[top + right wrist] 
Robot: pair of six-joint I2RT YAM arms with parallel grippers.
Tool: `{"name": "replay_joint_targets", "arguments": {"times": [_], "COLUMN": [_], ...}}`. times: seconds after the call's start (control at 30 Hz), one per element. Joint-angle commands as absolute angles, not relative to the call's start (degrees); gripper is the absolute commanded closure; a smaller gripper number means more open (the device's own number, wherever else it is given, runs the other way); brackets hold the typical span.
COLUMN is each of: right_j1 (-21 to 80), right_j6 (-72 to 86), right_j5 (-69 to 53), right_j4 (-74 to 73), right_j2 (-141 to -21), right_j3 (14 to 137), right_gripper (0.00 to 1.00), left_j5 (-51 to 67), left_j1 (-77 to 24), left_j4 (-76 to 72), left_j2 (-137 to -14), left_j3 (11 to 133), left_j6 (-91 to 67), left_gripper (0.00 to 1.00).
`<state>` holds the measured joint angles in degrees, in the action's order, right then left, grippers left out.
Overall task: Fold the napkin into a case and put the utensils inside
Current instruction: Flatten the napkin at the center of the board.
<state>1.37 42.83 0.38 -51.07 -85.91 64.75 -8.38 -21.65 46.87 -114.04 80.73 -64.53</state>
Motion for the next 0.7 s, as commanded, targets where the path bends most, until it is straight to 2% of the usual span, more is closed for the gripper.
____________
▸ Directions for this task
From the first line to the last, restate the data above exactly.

▸ Exercise response
[top + right wrist] 
Robot: pair of six-joint I2RT YAM arms with parallel grippers.
Tool: `{"name": "replay_joint_targets", "arguments": {"times": [_], "COLUMN": [_], ...}}`. times: seconds after the call's start (control at 30 Hz), one per element. Joint-angle commands as absolute angles, not relative to the call's start (degrees); gripper is the absolute commanded closure; a smaller gripper number means more open (the device's own number, wherever else it is given, runs the other way); brackets hold the typical span.
COLUMN is each of: right_j1 (-21 to 80), right_j6 (-72 to 86), right_j5 (-69 to 53), right_j4 (-74 to 73), right_j2 (-141 to -21), right_j3 (14 to 137), right_gripper (0.00 to 1.00), left_j5 (-51 to 67), left_j1 (-77 to 24), left_j4 (-76 to 72), left_j2 (-137 to -14), left_j3 (11 to 133), left_j6 (-91 to 67), left_gripper (0.00 to 1.00).
`<state>` holds the measured joint angles in degrees, in the action's order, right then left, grippers left out.
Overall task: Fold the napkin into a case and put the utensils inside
Current instruction: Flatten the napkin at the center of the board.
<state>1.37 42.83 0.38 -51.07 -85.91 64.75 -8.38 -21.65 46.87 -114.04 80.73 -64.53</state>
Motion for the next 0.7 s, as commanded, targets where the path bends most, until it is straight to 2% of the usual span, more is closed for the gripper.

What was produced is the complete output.